In the records below, find the line that contains "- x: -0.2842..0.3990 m" and the line that contains "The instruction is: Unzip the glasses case", then retype exactly those two lines and every line between them.

─── Data for processing ───

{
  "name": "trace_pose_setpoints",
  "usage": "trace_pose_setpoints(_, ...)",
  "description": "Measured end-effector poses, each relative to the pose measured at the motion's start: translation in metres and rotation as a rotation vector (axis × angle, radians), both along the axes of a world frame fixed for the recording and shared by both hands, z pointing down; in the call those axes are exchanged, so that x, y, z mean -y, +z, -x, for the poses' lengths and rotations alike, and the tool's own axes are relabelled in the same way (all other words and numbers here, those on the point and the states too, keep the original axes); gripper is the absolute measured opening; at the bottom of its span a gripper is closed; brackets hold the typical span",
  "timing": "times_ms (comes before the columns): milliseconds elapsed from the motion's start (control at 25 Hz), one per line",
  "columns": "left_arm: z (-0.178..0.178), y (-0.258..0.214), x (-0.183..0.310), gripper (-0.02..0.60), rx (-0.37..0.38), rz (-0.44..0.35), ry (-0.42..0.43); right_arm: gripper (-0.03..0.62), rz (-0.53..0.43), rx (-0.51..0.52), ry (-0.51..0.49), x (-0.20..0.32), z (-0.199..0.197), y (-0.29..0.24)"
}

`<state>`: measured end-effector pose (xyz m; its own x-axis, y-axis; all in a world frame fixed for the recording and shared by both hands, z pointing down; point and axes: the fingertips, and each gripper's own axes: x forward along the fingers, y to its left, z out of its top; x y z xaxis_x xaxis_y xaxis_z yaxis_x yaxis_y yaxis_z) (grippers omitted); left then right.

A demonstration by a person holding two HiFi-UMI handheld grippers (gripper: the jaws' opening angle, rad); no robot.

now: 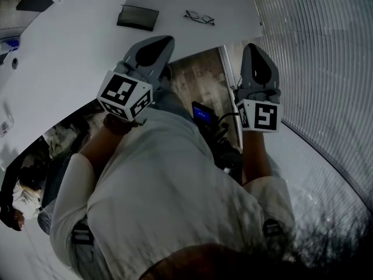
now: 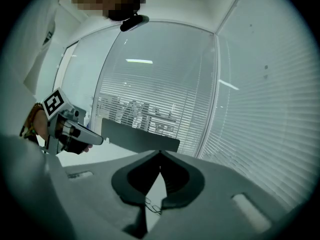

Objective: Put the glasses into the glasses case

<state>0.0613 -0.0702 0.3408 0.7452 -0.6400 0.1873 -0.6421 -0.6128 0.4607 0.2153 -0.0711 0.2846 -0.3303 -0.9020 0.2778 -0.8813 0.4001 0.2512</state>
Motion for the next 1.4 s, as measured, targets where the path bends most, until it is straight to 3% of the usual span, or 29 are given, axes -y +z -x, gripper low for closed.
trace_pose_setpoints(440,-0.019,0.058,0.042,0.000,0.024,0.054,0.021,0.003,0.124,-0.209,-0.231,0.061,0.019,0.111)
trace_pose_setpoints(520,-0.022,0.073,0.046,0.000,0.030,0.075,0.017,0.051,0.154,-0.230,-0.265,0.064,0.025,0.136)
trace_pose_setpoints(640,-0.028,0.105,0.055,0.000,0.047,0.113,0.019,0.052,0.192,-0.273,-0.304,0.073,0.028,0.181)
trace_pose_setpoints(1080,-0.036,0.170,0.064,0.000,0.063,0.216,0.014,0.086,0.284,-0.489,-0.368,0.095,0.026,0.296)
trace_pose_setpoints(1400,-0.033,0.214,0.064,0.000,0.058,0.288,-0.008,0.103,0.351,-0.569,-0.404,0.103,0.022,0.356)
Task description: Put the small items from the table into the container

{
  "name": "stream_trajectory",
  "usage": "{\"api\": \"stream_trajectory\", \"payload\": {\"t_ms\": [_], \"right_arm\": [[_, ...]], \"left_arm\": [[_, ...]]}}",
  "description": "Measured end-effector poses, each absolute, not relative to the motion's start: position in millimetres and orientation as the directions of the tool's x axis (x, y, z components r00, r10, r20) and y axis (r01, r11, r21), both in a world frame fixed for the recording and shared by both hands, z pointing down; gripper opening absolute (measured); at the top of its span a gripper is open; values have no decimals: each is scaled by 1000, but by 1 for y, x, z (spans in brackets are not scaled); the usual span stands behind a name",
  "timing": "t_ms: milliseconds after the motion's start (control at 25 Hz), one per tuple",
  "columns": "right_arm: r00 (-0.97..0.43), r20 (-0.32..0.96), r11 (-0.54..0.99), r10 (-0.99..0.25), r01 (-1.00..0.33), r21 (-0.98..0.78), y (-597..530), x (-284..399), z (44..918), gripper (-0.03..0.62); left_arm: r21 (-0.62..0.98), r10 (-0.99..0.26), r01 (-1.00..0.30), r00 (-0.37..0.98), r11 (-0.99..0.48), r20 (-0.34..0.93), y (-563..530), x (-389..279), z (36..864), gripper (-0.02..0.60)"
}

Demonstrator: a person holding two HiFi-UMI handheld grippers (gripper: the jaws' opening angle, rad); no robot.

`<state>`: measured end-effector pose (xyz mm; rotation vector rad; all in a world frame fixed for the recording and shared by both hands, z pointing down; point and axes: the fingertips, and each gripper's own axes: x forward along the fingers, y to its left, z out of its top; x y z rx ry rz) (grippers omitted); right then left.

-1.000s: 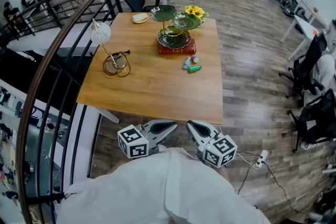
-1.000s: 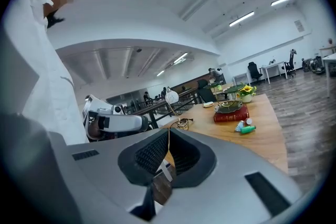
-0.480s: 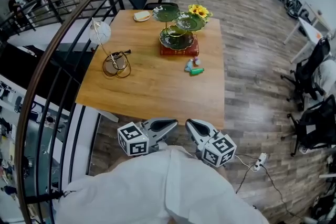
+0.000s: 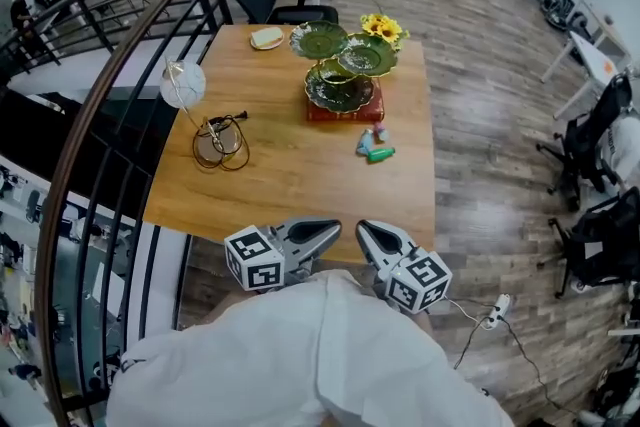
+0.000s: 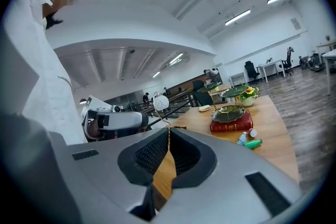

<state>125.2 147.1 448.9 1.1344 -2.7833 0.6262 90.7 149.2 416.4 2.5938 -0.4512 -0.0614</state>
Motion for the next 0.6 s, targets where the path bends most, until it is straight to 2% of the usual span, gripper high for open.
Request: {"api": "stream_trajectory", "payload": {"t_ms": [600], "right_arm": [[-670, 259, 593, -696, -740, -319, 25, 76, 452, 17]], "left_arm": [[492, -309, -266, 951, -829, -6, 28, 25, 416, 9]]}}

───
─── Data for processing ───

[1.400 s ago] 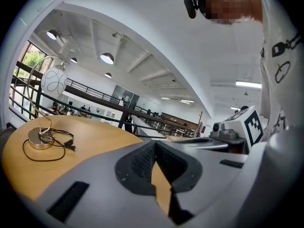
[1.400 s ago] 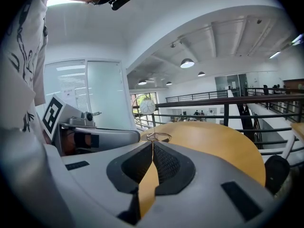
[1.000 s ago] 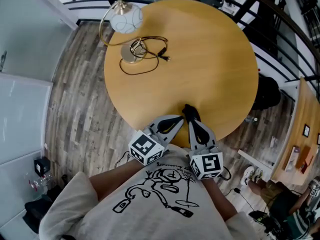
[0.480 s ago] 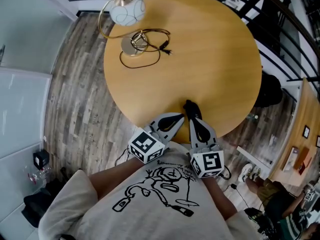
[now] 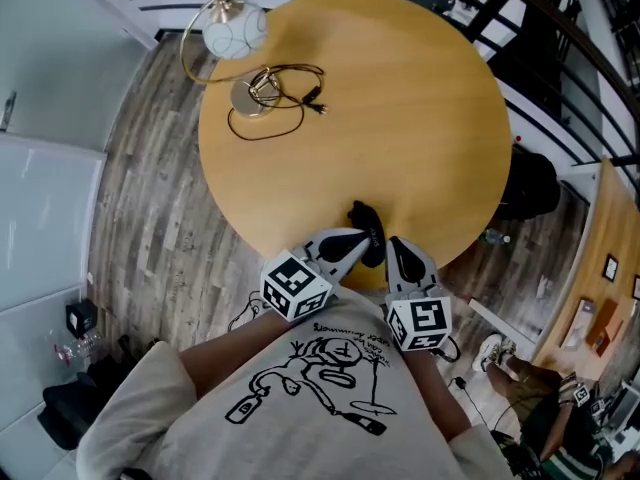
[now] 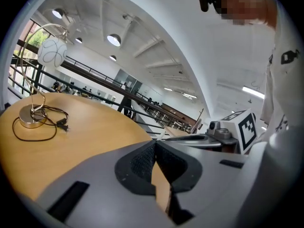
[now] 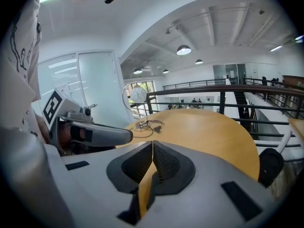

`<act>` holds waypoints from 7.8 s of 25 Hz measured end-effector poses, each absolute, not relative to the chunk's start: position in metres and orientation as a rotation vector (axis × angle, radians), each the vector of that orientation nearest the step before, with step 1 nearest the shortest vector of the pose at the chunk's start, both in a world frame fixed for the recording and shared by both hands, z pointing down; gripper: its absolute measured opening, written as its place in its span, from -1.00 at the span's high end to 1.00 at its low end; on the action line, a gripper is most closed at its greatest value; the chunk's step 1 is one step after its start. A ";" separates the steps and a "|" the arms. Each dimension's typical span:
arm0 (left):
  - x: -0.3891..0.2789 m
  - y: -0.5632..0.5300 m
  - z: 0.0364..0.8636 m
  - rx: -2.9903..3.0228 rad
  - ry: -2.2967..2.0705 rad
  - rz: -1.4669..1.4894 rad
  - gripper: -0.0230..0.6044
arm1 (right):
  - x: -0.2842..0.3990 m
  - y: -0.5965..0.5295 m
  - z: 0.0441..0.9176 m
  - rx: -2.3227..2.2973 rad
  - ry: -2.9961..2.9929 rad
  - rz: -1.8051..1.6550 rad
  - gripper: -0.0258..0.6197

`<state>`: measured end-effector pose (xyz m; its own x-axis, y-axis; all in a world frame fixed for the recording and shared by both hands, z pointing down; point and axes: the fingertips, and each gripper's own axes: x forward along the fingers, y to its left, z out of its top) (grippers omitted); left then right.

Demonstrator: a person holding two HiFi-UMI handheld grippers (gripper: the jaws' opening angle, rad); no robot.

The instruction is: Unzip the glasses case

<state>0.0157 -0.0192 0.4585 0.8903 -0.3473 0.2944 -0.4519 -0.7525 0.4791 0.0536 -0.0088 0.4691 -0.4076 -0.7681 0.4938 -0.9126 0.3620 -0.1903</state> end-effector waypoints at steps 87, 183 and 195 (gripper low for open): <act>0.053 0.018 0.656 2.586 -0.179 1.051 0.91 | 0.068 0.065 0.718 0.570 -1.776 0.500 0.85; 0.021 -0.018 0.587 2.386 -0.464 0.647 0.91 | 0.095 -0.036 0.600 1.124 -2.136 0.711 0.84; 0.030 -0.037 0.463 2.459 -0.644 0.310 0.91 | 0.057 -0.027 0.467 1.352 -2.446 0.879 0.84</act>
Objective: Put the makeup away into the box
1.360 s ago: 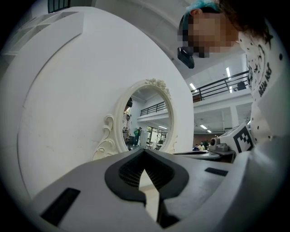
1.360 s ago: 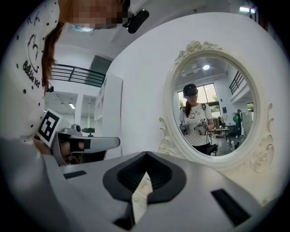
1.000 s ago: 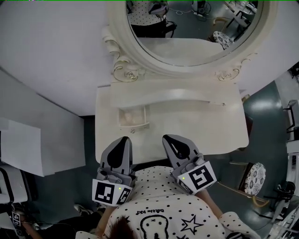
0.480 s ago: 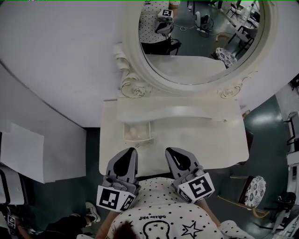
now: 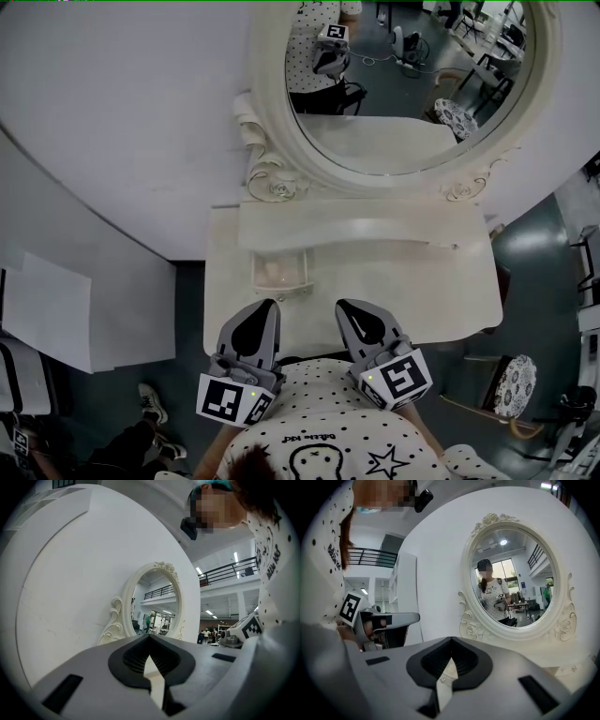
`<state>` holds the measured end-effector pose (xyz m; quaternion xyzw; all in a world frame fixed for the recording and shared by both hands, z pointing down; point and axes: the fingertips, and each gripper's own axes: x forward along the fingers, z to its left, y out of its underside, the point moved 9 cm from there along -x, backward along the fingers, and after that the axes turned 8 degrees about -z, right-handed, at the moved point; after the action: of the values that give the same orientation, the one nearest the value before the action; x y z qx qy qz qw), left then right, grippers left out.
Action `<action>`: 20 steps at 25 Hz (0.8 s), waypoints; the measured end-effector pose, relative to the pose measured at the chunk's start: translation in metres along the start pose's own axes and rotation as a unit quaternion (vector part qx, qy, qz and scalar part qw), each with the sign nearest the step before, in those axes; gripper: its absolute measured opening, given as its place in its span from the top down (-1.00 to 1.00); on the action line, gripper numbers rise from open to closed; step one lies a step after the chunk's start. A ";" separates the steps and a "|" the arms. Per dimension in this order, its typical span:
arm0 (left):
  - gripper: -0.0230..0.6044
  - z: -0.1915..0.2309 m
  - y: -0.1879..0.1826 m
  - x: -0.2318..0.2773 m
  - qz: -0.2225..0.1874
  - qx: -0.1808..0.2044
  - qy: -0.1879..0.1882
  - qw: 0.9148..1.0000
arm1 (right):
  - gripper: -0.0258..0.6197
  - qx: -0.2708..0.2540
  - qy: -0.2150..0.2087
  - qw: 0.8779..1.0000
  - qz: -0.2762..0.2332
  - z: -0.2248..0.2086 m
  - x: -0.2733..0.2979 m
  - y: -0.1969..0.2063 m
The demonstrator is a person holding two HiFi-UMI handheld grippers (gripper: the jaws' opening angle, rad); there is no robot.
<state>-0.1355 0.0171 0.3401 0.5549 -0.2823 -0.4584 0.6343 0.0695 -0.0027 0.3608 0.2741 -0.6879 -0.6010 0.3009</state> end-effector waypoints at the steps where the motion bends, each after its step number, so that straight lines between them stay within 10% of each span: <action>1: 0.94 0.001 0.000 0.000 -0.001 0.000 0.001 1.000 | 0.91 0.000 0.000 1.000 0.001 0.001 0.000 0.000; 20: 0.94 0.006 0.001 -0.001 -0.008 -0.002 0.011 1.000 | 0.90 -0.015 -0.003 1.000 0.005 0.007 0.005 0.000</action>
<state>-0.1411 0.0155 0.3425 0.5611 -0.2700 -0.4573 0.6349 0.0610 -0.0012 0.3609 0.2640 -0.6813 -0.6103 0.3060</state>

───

Response
  - x: -0.2842..0.3990 m
  - y: -0.5965..0.5295 m
  - z: 0.0441..0.9176 m
  - rx: -2.3227..2.2973 rad
  - ry: -2.9961..2.9929 rad
  - rz: -1.8051..1.6550 rad
  - gripper: -0.0258..0.6197

`<state>`: measured end-effector pose (xyz m; its own x-axis, y-axis; all in a world frame fixed for the recording and shared by both hands, z pointing down; point and axes: the fingertips, and each gripper's own axes: x forward along the fingers, y to its left, z out of its top) (grippers omitted); left then right.

Demonstrator: a person holding two HiFi-UMI handheld grippers (gripper: the jaws' opening angle, rad); no robot.

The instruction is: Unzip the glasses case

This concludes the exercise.